Esto nos lleva de vuelta al subtítulo: no se trata solo del instrumento. Lo mejor que puede hacer un educador musical con estudiantes nuevos es hacer que sus hijos bajen los instrumentos y se concentren en los conjuntos de habilidades musicales de uno en uno, en grupos pequeños: solfeo y entrenamiento auditivo, juegos de ritmo, llamadas y respuestas. , cantar, pisar y saltar sobre ciertos ritmos / silencios, trabajo de respiración: todo contribuye en gran medida a mejorar lo que sucede una vez que se aprenden los instrumentos con una comprensión más arraigada de lo que se trata.

Muéstreles para qué sirven los silencios (o por qué son importantes las notas correctas)

Tocar solo, o en un grupo grande, puede ocultar el valor de los silencios. Lo mismo puede decirse de tocar la nota correcta, «¿qué importa si toco la nota incorrecta si otros 10 violinistas están tocando la nota correcta?» Si esta actitud se afianza, los estudiantes dudan de la importancia de su papel como músicos en su orquesta o banda.

Pon a ese mismo músico en un dúo, un trío o un grupo de cámara con solo una o dos personas en la misma parte, y ahora esos silencios y notas correctas tienen un sentido evidente. Cuanto más pequeño sea el grupo, mejor, porque cuantas más oportunidades tengan los estudiantes de escucharse a sí mismos dentro del grupo, más trabajarán para mantenerse enfocados.

Ofrezca la oportunidad de actuar en grupos pequeños.

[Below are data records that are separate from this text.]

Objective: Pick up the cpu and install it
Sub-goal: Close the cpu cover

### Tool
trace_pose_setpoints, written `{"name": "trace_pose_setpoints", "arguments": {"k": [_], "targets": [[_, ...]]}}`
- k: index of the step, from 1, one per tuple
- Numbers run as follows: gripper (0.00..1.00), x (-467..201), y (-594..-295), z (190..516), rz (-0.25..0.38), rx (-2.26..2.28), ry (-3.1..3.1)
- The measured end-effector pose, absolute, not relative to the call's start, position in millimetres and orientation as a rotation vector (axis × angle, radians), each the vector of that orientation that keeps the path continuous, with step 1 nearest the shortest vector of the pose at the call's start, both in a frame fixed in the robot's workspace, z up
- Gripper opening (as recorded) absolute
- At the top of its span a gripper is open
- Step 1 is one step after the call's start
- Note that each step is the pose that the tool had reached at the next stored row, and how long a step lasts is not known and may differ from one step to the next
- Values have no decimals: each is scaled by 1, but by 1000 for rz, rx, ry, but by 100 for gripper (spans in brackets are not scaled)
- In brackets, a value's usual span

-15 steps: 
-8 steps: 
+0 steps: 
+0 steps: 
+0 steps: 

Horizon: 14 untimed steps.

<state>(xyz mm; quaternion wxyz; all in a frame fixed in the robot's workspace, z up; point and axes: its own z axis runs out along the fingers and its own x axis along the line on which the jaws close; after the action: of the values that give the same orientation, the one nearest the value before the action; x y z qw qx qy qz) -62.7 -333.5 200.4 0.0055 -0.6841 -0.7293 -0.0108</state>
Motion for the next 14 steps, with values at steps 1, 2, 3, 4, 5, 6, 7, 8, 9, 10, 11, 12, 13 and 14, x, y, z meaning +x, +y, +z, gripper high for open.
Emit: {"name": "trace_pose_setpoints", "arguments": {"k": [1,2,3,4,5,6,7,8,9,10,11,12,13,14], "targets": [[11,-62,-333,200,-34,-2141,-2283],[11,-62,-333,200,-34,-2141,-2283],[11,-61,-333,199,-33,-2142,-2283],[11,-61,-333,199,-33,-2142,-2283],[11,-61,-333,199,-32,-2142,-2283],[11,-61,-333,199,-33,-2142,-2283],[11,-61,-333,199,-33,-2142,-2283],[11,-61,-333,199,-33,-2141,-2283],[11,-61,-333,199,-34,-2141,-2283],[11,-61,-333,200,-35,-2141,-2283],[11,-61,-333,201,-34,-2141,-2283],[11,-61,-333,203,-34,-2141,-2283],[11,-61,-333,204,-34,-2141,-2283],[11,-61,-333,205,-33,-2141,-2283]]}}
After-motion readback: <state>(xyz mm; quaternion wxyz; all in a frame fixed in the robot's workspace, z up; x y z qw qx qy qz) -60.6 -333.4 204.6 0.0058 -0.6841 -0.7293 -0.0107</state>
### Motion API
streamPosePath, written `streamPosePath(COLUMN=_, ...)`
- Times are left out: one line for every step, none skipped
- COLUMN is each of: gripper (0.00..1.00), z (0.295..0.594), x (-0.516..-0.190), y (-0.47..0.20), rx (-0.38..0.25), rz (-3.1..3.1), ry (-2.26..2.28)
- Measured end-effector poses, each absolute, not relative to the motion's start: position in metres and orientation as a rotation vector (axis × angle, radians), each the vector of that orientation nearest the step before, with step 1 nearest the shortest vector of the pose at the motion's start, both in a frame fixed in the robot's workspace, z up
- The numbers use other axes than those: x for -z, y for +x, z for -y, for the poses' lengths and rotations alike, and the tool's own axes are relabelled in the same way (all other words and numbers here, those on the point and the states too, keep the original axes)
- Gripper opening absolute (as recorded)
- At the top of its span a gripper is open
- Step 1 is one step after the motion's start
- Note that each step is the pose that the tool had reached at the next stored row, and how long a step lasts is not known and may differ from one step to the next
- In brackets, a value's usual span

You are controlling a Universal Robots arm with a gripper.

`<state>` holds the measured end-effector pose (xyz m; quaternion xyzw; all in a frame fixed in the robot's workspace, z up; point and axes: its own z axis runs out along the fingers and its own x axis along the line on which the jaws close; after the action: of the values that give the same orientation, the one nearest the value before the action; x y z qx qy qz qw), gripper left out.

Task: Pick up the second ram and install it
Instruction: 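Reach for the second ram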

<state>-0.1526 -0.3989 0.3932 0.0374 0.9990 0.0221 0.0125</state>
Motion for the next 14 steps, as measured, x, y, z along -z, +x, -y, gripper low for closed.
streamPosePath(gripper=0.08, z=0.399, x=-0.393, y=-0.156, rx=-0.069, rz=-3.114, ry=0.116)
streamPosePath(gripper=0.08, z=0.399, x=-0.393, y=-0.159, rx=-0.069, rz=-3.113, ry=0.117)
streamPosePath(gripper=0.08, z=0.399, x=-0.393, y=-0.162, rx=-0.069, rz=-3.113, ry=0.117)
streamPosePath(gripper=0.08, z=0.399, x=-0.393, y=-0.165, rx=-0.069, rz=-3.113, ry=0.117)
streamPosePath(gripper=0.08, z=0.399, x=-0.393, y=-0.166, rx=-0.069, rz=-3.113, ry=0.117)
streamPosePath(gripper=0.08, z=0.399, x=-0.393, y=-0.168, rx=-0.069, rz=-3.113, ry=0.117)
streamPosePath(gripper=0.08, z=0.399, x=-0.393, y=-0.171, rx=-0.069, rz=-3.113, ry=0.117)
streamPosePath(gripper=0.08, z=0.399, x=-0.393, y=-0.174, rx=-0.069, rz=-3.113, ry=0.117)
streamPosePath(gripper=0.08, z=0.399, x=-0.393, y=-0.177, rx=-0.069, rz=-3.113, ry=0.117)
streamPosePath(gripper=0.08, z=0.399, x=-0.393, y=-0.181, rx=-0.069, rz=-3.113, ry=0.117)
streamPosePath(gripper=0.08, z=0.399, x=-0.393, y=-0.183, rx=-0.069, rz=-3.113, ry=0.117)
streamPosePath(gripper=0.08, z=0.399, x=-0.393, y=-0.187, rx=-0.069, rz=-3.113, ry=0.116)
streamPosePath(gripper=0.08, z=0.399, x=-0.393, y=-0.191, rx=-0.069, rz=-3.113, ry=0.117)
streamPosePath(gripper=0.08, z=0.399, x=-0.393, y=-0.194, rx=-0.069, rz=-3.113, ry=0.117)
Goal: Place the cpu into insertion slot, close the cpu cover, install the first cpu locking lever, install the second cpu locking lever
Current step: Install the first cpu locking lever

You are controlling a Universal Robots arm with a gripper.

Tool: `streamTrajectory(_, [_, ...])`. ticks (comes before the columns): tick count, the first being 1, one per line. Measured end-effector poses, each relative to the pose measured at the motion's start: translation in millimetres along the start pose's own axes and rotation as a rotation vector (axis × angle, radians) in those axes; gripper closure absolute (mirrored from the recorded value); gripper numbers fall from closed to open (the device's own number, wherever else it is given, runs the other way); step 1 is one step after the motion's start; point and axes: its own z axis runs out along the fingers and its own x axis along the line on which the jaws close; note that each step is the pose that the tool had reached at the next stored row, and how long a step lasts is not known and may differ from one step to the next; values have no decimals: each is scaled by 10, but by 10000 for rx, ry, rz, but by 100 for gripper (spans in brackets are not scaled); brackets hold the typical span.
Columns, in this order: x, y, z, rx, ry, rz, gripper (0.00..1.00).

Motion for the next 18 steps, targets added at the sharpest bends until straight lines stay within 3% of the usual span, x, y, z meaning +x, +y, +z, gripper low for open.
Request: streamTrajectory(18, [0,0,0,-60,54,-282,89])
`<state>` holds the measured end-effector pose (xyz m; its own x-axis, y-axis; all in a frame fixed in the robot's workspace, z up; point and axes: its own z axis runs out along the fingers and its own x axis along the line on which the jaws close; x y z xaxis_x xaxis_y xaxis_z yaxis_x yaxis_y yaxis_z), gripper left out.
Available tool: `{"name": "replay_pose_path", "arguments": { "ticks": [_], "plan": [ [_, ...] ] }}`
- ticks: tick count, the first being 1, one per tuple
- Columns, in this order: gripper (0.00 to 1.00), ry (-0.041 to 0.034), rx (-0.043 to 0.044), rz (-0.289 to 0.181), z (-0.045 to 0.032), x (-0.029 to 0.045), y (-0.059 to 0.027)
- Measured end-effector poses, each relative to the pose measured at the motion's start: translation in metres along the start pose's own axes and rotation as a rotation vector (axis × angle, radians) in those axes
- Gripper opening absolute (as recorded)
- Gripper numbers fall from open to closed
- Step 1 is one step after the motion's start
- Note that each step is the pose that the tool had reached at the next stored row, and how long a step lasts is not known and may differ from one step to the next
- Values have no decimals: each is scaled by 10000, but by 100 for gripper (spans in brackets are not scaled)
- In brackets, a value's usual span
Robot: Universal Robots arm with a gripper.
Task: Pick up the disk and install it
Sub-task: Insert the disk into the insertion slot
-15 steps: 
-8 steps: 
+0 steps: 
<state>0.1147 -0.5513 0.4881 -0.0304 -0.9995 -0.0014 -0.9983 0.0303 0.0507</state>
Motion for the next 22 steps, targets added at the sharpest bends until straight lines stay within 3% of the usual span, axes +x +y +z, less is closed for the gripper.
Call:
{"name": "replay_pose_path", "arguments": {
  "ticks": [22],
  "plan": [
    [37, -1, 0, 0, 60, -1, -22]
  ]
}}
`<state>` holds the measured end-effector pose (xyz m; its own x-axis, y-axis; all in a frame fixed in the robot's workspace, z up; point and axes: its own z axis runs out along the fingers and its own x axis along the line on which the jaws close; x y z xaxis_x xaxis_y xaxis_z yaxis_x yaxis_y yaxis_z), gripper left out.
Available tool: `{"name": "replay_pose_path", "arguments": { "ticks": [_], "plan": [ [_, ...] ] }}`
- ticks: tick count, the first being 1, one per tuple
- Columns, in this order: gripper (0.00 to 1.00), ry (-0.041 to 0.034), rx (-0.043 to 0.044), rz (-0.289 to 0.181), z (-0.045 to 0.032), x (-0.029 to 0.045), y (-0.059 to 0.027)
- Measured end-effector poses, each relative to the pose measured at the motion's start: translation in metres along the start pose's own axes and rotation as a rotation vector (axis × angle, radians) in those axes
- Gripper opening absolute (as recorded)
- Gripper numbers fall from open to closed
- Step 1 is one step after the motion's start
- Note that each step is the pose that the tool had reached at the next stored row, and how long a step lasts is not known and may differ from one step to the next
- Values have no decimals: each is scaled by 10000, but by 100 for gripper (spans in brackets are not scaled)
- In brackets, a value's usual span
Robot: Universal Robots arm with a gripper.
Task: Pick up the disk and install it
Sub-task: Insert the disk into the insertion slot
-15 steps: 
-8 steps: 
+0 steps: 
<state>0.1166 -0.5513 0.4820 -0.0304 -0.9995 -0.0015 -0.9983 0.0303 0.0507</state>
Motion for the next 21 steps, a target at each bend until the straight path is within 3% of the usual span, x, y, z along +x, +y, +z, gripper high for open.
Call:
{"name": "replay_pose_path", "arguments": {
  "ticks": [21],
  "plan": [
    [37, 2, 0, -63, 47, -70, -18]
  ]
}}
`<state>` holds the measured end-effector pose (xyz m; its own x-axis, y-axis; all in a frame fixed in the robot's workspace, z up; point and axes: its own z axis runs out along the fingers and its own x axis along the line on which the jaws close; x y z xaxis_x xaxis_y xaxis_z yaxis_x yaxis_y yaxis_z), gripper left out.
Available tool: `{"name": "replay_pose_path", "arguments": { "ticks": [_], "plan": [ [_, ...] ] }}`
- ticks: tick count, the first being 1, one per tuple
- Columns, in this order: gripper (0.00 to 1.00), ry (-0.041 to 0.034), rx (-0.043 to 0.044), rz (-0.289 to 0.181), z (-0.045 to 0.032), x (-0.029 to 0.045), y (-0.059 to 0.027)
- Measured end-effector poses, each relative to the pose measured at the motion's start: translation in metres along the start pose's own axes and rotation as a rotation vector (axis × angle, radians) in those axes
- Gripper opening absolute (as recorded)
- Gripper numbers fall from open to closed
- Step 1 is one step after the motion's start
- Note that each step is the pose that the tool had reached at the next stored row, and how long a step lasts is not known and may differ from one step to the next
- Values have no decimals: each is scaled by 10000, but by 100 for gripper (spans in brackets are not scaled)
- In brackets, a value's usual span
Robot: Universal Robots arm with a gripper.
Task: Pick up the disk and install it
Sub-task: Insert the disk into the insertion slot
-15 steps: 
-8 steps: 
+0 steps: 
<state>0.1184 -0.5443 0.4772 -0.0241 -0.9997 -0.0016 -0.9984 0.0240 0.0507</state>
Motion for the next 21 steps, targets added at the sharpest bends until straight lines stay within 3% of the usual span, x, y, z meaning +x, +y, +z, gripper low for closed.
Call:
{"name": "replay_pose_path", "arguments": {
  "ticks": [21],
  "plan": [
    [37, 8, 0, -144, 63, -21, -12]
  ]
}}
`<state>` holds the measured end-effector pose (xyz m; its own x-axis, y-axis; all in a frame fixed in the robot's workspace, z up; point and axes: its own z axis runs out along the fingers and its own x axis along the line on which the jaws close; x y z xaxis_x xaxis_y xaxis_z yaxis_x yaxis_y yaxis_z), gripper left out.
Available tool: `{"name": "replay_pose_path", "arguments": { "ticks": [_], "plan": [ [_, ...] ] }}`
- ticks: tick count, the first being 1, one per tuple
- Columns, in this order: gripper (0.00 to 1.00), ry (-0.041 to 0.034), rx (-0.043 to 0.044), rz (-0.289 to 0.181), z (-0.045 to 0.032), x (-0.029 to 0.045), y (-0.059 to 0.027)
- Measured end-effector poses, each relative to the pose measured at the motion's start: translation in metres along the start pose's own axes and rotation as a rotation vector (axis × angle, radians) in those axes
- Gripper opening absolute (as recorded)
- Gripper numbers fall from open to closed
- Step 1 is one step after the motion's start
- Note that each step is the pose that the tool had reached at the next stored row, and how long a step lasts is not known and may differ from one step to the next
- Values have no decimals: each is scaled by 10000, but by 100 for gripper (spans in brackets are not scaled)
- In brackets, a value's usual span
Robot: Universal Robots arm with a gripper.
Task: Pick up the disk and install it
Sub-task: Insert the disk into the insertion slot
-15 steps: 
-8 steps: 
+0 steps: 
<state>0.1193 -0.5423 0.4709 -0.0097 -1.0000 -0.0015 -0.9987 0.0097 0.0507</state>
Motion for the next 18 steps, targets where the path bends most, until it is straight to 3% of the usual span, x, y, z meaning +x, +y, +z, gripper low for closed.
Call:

¿Sabes qué es más emocionante que ver a tu hijo jugar en un formato de grupo grande? Llegar a escucharlo tocar en un grupo pequeño o dos. Permitir que los estudiantes actúen en pequeños grupos de cámara, tanto para las finales escolares como para el concierto de la escuela o el recital de su estudio de música, cambiará la forma en que los estudiantes experimentan la interpretación.

Actuar en grupo reduce el miedo escénico, los anima a hacer todo lo posible para apoyar al grupo y hace que las actuaciones sean más emocionantes y atractivas. Hágase un favor a usted y a sus alumnos: cambie los formatos de «práctica en solitario» o «grupo grande» y cámbielos por escenarios de juego de cámara. Los estudiantes mejorarán más rápido y se mantendrán más entusiasmados con su maestría musical mientras lo hacen.